Items listed in a dataset:
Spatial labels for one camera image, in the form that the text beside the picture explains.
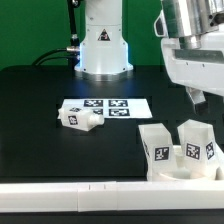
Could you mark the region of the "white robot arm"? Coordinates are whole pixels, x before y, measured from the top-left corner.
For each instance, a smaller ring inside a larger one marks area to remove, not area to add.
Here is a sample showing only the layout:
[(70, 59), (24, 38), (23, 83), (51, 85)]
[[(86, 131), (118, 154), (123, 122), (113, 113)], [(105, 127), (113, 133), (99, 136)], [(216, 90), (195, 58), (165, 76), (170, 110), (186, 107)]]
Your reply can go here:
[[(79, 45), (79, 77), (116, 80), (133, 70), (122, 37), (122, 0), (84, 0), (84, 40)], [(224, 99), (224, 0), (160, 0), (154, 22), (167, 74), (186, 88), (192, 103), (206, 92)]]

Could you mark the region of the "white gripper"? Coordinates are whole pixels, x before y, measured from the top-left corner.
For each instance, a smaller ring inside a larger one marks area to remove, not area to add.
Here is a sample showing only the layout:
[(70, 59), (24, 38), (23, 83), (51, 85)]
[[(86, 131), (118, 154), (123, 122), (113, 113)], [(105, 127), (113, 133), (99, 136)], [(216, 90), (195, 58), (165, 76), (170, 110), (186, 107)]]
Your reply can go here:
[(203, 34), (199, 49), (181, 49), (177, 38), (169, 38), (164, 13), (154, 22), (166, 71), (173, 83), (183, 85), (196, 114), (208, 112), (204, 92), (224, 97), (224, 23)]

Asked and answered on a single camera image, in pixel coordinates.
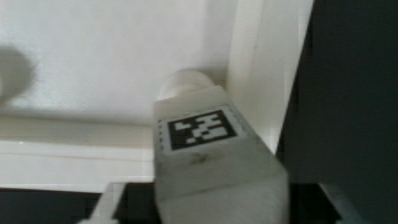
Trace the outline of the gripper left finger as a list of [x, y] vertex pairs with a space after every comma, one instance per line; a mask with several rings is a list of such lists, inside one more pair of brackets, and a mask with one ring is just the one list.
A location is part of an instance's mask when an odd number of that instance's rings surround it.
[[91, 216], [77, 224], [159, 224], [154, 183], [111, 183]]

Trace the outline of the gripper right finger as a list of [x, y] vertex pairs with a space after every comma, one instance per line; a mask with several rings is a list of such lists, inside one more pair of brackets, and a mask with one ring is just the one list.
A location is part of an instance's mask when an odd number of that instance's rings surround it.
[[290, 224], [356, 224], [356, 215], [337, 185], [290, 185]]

==

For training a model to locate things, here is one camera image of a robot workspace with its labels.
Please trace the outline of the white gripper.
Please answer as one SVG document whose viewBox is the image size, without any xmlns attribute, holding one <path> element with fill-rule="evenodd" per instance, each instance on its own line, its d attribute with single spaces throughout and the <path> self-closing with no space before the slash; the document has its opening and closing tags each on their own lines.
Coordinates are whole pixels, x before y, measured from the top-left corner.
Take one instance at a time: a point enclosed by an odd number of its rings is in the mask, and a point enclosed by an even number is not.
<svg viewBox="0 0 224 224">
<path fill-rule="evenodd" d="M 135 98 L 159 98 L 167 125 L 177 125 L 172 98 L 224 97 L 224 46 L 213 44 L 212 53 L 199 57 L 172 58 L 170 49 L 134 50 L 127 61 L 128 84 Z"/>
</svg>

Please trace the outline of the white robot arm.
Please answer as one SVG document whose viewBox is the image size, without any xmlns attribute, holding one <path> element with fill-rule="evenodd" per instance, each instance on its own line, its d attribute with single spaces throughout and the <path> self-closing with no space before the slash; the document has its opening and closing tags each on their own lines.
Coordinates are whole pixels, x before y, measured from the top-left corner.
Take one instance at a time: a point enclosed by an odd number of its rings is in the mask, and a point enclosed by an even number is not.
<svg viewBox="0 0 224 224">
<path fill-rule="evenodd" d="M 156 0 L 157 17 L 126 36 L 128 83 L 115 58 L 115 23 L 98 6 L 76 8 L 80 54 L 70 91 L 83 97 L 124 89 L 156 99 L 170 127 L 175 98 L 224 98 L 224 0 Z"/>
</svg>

= Aim of the task =
A single number is asked for: how many lines in the entries above hold the string "from".

= Response to the task =
4